So far no government has talked about addressing the world’s first “she-cession” by spending more on the social infrastructure we all rely on to provide care to each other.
The care economy includes — but isn’t limited to — health care, child care, elder care and education, sectors that generated jobs before the pandemic and will expand afterward because of Canada’s aging population.
Full disclosure: “she-cession” is a term I coined last March to capture how women’s hard-won gains in employment equity over the decades have melted away in the COVID-19 pandemic.

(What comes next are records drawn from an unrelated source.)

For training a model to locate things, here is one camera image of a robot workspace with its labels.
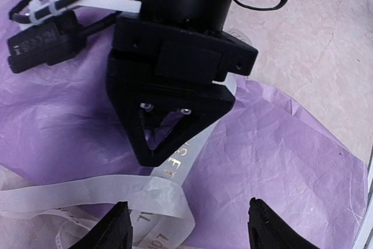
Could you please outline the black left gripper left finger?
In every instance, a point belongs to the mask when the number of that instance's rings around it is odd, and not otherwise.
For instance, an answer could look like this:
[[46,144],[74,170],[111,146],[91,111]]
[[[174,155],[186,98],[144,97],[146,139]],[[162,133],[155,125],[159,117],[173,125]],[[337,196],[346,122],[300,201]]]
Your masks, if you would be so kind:
[[128,203],[118,202],[70,249],[131,249],[132,239]]

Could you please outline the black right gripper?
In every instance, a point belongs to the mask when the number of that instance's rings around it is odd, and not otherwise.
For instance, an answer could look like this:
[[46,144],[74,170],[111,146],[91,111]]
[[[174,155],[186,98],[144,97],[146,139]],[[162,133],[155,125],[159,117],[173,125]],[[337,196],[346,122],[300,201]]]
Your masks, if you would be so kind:
[[107,94],[144,167],[158,167],[226,115],[235,97],[212,82],[228,73],[248,76],[258,56],[225,32],[202,34],[125,15],[117,18],[112,49]]

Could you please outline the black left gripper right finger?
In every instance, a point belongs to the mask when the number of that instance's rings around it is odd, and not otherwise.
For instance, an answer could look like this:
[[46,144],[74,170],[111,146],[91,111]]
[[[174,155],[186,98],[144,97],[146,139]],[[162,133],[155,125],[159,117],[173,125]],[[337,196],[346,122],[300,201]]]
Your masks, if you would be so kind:
[[248,234],[251,248],[316,248],[315,245],[294,231],[263,200],[252,198],[249,202],[248,214]]

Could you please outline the cream printed ribbon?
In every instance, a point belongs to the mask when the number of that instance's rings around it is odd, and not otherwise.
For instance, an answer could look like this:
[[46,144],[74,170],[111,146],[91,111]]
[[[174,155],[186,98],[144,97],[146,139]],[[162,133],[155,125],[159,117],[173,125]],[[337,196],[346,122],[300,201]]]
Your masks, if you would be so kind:
[[140,175],[103,92],[104,36],[67,65],[14,75],[1,47],[1,247],[67,248],[90,221],[80,205],[126,201],[140,248],[175,248],[190,234],[203,248],[246,248],[247,215],[239,211],[201,226],[187,204],[195,158],[207,134],[182,161],[186,176]]

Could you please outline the purple wrapping paper sheet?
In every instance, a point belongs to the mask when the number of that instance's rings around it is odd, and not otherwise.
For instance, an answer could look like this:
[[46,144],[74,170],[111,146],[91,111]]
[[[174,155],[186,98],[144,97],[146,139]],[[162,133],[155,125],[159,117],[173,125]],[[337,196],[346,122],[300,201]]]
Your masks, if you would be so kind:
[[[31,185],[84,179],[108,198],[141,168],[104,89],[109,34],[55,68],[14,75],[1,0],[1,200],[34,209]],[[372,0],[290,0],[259,13],[233,5],[226,28],[259,49],[237,102],[182,187],[196,226],[187,245],[248,248],[249,200],[264,200],[320,248],[352,248],[367,207],[372,148]]]

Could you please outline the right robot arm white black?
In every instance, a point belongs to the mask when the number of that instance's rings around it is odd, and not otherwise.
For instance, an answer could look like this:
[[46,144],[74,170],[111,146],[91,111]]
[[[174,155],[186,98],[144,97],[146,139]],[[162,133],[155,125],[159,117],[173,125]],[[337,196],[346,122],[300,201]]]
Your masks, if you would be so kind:
[[232,0],[138,1],[116,21],[106,89],[139,164],[157,167],[233,108],[224,80],[258,51],[223,31]]

Before the outbreak, the caring economy accounted for more than 12 per cent of Canada’s GDP and 21 per cent of all paid jobs, a virtual economic engine. Afterward, we’ll need more care workers, and we’ll need to replace workers who are aging out of these sectors.
What’s the plan to ensure our quality of life doesn’t deteriorate? What’s the plan to value the people we know are essential to our well-being?

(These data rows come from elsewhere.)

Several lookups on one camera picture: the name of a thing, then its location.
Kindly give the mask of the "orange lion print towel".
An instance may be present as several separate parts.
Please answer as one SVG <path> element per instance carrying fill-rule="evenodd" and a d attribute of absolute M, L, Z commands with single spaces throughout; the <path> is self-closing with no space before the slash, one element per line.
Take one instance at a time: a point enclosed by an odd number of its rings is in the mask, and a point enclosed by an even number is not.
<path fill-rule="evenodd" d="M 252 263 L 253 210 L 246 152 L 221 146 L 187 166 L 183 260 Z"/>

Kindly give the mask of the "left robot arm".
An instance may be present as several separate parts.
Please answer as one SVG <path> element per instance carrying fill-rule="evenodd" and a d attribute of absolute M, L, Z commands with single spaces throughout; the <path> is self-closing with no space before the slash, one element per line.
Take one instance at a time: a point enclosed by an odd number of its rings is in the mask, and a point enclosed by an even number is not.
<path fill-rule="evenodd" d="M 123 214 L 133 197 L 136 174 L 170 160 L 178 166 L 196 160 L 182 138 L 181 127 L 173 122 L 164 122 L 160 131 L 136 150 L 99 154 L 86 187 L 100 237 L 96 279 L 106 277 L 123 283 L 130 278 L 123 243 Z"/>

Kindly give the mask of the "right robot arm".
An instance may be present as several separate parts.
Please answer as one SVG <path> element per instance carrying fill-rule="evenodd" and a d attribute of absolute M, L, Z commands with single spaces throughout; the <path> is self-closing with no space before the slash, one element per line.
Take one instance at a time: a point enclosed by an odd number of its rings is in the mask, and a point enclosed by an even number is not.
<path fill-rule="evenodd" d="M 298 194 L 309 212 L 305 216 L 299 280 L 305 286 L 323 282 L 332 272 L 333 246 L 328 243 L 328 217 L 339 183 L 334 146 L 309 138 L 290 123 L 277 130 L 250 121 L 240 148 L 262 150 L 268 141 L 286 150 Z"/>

We may love them. We may need them. But we systemically devalue women’s work, both paid and unpaid. Maybe we do this precisely because women do so much unpaid work.
And there has been lots more of it to do during the pandemic, because of school closings, remote learning and reduced availability of child care. That may be why more than 100,000 women aged 20 and over — 10 times more women than men — have dropped out of the paid labour market: they need to provide care that isn’t available on the market.
Statistics Canada has also revealed that the poorest-paid workers have lost the most economic ground during the pandemic. Whether now with or without jobs, the poorest paid are also disproportionately people of colour, recent immigrants, and young and old workers, and disproportionately women in all categories.
Canada was already starting on its back foot when it comes to capacity to serve basic needs. In a comparison of access to early childhood education in 2008, Canada came dead last in a parade of 25 OECD nations.
It is unclear how many of Canada’s roughly five million children aged 0 to 12 are in paid versus unpaid care, but there is space for just 27 per cent of them in regulated, licensed facilities. The OECD average is 70 per cent.
Our young families, on whom everyone’s future depends, deserve better. And they deserve more true choice in their work and parenting options. As the labour force stats suggest, there is now less choice.
It seems that Plan A and Plan B for most provinces, which are in charge of schooling and child care, is just to have women figure it out — and work harder in paid and unpaid jobs. How’s that been working for you? And by “you” I don’t just mean women.
Fewer women in the paid labour force means less purchasing power and less business for everyone. How will that help recovery?
The pandemic escalated widespread recognition of an undeniable fact about a country with an aging population: the caring economy holds up the essential economy. We need child care, elder care, health care and education today and in the future. People can’t feed themselves — and the economic machine — through their paid work and ignore those too young, sick or old to do paid work.
Any job can be a great job. The social infrastructure on which we all depend will be a growing driver of GDP for decades, the result of population aging and the needs of a shrinking but increasingly valuable working-age cohort.
The care economy could power a better life, not just a bigger economy, if we address issues revealed by the pandemic. Just as manufacturing generated Canada’s middle class from the 1950s to the 1970s, the care sector could be the source of our next middle class.
Economist Armine Yalnizyan is the Atkinson Fellow on the Future of Workers and a member of the task force on women in the economy to advise the country’s first female finance minister as she sets the pandemic budget which will be released April 19.